In this article, I am going to discuss Amazon Athena and how we can analyze data stored in S3 using Athena. As you might know, Amazon’s AWS has a lot of services in the field compute, databases, analytics, machine learning, and robotics, one of the most important and popular services is Amazon Athena. By the official definition, “Amazon Athena is an interactive query service that makes it easy to analyze data in Amazon S3 using standard SQL. Athena is serverless, so there is no infrastructure to manage, and you pay only for the queries that you run.”
In this article, we are going to store a file in a bucket in Amazon S3 and then query the data using Amazon Athena using the standard SQL syntax. In order to query data using the standard SQL syntax, we need to have some database where the queries can be executed against. Fortunately, we do not have to use any other services since, Athena offers this feature under the hood to support datastores like CSV, JSON, and some other columnar data formats such as Avro and Parquet. Due to this, it is much easier to start analyzing your S3 data much easily with Athena.
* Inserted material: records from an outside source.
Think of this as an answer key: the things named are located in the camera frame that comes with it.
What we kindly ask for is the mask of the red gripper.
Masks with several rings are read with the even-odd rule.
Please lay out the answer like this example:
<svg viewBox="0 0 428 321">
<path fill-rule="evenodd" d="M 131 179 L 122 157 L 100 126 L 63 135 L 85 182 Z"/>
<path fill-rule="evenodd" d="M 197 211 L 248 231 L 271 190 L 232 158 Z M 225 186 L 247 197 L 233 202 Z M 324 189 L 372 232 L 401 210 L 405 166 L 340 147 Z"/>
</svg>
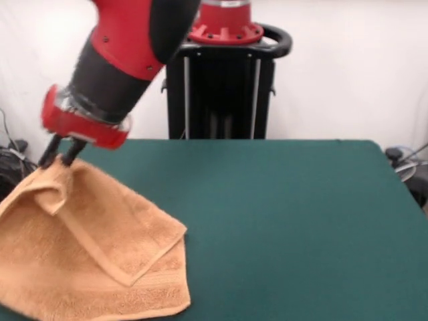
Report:
<svg viewBox="0 0 428 321">
<path fill-rule="evenodd" d="M 119 124 L 107 124 L 90 118 L 77 109 L 71 94 L 57 85 L 52 85 L 45 95 L 41 123 L 54 135 L 38 161 L 39 168 L 48 168 L 55 161 L 61 137 L 73 138 L 70 148 L 61 156 L 62 164 L 70 167 L 86 147 L 86 142 L 115 150 L 124 144 L 132 127 L 130 116 Z"/>
</svg>

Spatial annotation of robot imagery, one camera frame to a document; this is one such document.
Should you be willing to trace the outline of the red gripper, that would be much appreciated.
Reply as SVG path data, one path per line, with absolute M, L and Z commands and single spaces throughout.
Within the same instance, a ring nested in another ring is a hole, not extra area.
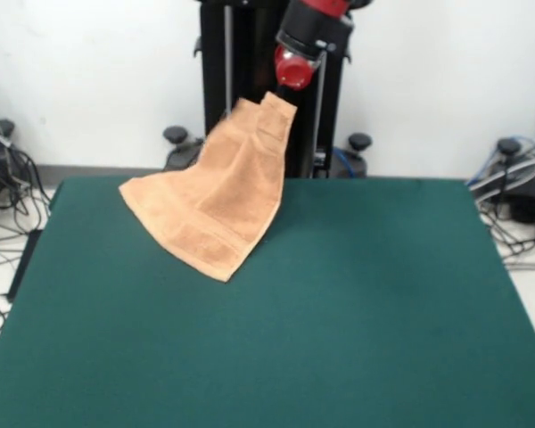
M 279 84 L 275 95 L 289 104 L 294 104 L 293 89 L 304 89 L 315 75 L 322 58 L 322 52 L 300 53 L 288 46 L 278 45 L 275 50 L 275 72 Z

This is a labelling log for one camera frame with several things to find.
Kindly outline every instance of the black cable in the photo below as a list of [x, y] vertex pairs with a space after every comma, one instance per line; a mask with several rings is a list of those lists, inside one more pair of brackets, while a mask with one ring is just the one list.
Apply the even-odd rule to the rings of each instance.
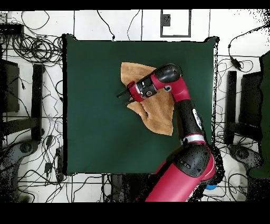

Moreover, you can query the data using the Athena console, or by using any programming language of your choice like Python. This provides us great flexibility to not only query data manually, but also define programmatic approaches to query the data stored in S3 buckets.
Storing data in S3 buckets
Now that we have some idea of what Amazon Athena is all about, we can start by uploading a plain CSV file to Amazon S3. For the purpose of this tutorial, I am going to create a new dataset that can be downloaded from here. Download the file from GitHub and upload it to your S3 bucket. I am going to create a new bucket with the name “ad-athena-datasets”, create a new folder with the name “data” inside the bucket, and upload the file inside the folder.
In addition to the above, we would also need a location within our S3 bucket to store the query results. For that, I am going to create a new folder with the name “query-results”.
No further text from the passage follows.